(Beginning of SUPPLIED RECORDS)

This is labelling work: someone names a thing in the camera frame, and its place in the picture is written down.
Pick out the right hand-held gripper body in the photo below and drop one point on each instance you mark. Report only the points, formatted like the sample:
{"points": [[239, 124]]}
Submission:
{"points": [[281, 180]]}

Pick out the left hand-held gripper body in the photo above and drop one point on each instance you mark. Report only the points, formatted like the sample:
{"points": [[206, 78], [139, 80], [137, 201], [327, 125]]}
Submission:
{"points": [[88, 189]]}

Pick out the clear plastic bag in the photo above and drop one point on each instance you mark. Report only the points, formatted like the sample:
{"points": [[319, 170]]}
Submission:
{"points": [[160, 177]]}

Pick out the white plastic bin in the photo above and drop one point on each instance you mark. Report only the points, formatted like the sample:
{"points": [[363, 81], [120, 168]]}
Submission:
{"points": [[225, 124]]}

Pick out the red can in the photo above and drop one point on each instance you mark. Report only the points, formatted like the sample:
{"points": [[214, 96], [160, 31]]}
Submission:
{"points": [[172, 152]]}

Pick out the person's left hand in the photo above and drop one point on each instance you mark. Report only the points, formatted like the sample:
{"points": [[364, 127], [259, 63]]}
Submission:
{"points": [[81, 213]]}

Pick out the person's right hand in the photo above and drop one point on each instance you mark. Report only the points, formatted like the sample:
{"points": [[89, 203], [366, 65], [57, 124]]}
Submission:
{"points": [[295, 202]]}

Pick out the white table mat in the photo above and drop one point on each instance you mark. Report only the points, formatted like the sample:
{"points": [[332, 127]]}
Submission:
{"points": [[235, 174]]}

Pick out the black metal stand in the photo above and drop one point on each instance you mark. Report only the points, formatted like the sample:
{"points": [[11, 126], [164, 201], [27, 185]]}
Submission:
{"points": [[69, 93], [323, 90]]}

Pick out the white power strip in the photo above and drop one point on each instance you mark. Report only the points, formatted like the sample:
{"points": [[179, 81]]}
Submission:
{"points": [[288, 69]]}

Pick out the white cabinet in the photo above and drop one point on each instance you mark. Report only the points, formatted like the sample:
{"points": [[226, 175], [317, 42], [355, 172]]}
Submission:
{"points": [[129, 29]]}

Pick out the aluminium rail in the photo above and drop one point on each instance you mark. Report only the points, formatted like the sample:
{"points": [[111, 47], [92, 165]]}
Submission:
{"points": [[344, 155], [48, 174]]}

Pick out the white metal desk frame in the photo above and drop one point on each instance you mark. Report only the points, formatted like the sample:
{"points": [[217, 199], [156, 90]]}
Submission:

(End of SUPPLIED RECORDS)

=== REQUIRED WORK ===
Once you find the line containing "Pick out the white metal", copy it and every line after it through the end of the records, exactly and nothing else.

=== RESPONSE TO THE TASK ===
Pick out the white metal desk frame in the photo above and drop one point on each instance you mark. Report only the points, formatted like the sample:
{"points": [[217, 199], [156, 90]]}
Submission:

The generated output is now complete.